▸ **Provided records**:
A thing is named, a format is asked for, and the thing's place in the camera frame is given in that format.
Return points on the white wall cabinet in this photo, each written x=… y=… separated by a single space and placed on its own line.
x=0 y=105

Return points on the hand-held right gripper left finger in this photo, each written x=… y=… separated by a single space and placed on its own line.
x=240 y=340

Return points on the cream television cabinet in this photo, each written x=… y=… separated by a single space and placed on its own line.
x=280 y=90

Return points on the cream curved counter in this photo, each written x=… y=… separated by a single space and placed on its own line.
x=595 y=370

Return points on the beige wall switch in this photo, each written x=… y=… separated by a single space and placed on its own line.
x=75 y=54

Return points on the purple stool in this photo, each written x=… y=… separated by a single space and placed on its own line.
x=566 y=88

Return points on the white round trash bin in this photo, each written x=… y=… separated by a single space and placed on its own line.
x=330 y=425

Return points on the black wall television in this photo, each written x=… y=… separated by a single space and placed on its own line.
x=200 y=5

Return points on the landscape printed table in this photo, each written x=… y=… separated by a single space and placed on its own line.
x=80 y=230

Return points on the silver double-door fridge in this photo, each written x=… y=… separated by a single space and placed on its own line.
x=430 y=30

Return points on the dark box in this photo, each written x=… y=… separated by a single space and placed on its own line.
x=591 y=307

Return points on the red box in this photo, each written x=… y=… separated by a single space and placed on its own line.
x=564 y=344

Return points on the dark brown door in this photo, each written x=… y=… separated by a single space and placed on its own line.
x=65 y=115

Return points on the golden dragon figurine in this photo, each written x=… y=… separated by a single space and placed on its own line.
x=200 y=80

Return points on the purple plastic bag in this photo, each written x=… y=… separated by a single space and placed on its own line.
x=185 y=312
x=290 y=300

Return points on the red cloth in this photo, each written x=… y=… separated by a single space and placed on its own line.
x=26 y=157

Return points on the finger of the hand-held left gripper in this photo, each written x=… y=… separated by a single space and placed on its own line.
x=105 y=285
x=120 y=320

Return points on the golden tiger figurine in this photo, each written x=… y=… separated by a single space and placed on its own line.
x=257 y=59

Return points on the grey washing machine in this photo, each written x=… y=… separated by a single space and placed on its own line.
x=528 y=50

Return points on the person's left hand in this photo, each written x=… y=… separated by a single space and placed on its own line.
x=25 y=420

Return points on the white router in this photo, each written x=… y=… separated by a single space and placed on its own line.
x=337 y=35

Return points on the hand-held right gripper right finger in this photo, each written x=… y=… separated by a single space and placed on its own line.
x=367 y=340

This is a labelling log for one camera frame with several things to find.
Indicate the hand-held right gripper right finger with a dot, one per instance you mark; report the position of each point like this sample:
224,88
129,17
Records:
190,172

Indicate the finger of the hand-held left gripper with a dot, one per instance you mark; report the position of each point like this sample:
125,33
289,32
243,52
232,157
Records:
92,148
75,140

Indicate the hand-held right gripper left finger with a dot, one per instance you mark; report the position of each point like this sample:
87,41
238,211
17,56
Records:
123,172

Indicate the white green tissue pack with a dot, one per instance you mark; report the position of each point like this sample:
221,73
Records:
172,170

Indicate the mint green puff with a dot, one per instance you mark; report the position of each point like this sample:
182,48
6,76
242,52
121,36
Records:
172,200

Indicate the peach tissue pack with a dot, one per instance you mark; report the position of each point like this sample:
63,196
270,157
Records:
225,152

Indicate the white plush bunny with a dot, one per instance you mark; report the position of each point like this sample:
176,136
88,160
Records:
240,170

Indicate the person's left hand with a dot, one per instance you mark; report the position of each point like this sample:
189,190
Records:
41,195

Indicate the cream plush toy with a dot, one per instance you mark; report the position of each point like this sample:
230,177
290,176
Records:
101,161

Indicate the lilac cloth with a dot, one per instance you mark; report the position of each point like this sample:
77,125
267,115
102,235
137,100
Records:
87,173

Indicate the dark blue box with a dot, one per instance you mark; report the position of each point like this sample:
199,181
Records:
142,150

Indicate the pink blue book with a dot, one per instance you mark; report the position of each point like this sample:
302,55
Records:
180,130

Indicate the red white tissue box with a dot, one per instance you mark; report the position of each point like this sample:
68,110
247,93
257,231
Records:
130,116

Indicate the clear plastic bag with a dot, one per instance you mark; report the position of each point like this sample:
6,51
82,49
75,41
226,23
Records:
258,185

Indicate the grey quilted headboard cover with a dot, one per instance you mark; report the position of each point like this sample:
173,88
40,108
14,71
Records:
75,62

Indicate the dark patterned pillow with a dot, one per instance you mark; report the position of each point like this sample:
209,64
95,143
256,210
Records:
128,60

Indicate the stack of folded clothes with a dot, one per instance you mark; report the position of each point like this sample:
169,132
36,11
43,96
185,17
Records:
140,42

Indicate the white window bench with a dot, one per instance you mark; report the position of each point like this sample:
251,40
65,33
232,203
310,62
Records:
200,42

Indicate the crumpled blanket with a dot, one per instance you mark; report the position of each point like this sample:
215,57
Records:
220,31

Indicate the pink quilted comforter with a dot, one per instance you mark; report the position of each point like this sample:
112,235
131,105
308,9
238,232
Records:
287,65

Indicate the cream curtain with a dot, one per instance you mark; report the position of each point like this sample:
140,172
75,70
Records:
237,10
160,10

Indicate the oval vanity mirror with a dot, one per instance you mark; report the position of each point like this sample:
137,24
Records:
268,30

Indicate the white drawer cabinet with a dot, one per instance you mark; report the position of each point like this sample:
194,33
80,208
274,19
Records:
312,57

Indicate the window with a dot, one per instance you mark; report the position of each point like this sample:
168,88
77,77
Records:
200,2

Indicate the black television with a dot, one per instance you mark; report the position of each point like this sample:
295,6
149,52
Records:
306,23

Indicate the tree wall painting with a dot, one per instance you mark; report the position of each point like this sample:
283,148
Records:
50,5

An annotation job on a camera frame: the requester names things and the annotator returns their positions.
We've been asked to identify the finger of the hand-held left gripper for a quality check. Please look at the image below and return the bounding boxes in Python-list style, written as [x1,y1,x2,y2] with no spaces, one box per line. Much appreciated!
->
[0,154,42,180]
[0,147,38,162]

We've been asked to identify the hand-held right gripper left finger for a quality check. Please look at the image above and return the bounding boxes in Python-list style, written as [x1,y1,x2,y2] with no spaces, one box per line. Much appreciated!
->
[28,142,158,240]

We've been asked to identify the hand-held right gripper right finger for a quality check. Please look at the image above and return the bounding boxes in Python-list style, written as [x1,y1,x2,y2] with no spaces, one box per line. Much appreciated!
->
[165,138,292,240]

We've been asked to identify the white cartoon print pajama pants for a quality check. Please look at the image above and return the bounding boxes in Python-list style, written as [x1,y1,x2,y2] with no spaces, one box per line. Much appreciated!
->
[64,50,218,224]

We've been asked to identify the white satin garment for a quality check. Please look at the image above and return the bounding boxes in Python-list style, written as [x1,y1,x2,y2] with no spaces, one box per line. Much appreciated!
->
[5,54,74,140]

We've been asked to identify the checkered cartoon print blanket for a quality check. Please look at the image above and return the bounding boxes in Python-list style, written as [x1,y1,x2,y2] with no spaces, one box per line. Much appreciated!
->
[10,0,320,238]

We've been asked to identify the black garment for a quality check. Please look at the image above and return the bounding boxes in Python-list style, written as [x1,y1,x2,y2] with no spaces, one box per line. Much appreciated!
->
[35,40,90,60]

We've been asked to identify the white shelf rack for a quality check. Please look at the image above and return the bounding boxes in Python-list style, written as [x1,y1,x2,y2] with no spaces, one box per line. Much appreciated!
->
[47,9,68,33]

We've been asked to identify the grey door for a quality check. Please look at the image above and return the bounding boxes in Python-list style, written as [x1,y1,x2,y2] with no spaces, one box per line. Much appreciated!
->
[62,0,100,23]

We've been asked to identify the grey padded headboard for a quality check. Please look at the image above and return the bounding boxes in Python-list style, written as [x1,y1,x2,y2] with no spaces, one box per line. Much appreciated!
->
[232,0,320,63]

==

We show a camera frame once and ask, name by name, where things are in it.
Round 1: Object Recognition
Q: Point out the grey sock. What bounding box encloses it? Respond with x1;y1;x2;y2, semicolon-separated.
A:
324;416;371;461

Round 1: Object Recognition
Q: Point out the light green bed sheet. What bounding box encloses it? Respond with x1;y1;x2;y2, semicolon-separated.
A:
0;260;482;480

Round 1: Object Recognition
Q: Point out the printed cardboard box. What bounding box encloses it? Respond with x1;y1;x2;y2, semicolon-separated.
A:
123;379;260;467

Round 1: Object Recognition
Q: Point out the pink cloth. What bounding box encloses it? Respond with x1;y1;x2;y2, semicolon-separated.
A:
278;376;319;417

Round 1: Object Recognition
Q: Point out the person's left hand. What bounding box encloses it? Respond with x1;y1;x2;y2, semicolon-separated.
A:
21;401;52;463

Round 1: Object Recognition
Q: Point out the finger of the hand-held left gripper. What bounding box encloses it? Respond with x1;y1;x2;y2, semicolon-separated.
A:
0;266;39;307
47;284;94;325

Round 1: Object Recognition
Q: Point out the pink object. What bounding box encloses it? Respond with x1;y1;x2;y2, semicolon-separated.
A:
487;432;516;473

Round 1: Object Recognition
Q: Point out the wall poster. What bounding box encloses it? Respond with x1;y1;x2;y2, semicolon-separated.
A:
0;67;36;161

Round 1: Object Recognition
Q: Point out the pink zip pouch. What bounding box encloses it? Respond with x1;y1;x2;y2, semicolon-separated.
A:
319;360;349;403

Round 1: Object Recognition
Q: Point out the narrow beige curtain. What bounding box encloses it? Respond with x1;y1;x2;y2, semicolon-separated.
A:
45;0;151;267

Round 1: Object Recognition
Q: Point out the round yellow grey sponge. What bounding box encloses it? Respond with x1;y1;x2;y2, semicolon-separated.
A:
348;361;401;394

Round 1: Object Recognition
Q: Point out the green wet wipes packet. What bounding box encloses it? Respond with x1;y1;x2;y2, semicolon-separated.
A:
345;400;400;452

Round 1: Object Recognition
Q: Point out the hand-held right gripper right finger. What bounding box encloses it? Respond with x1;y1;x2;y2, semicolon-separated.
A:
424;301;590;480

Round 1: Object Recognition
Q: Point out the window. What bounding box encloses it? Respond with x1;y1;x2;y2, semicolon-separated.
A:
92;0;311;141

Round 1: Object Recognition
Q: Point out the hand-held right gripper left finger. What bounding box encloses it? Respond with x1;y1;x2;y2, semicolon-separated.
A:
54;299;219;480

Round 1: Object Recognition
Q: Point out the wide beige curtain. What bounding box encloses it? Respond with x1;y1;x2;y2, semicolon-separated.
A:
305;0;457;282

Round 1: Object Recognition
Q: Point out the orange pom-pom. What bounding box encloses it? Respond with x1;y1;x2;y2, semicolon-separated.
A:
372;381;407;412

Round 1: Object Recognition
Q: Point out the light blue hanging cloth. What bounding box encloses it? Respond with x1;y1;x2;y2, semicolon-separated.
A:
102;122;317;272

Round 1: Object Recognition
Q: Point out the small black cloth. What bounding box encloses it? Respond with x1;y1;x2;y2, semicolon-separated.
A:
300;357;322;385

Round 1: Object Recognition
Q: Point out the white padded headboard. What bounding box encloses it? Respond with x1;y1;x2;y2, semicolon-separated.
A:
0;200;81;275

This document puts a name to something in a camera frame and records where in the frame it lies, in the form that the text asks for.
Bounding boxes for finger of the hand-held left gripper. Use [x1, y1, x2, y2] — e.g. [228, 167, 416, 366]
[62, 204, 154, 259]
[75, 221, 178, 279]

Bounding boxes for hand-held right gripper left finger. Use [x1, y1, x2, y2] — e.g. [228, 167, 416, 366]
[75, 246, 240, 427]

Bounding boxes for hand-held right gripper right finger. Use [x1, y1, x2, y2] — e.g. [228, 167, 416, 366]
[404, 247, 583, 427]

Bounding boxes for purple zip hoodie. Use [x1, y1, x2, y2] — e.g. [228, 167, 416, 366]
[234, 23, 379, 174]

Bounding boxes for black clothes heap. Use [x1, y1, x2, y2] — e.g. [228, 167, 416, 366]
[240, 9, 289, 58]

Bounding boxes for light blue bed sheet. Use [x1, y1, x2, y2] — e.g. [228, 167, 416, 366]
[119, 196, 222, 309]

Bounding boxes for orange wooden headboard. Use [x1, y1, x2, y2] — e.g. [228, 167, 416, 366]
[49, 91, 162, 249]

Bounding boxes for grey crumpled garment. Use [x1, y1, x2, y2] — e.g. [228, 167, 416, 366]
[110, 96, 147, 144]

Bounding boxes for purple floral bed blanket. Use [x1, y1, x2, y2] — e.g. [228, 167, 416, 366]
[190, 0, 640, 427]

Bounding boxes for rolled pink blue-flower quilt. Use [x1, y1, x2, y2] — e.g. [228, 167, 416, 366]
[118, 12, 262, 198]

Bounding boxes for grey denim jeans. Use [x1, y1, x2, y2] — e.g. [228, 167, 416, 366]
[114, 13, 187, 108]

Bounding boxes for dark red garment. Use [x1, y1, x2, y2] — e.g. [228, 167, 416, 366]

* * *

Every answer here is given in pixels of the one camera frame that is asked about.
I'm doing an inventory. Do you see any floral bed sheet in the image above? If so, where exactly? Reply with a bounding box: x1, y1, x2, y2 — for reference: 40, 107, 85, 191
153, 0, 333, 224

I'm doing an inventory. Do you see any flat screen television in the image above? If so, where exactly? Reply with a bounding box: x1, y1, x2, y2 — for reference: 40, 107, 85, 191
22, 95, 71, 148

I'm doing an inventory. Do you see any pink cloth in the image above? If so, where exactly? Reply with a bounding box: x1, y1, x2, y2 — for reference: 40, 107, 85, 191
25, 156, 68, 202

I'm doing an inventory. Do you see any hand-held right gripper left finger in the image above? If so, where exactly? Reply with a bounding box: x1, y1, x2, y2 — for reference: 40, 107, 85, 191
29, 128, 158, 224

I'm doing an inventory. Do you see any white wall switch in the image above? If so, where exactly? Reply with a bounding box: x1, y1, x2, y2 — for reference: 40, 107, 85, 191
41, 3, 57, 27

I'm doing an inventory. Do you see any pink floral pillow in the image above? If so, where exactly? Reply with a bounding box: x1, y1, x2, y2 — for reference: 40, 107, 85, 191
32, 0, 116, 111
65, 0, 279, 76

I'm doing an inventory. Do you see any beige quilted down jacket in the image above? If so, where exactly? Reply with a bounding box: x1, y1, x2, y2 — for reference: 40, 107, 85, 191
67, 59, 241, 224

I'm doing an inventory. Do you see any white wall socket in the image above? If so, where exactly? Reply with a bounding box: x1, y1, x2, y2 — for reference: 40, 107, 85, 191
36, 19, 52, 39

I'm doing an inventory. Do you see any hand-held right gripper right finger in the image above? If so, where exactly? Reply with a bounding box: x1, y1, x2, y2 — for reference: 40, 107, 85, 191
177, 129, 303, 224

▸ **What is needed**: Count the lines of the material holding "window". Report the number alone.

▸ **Written solution**: 3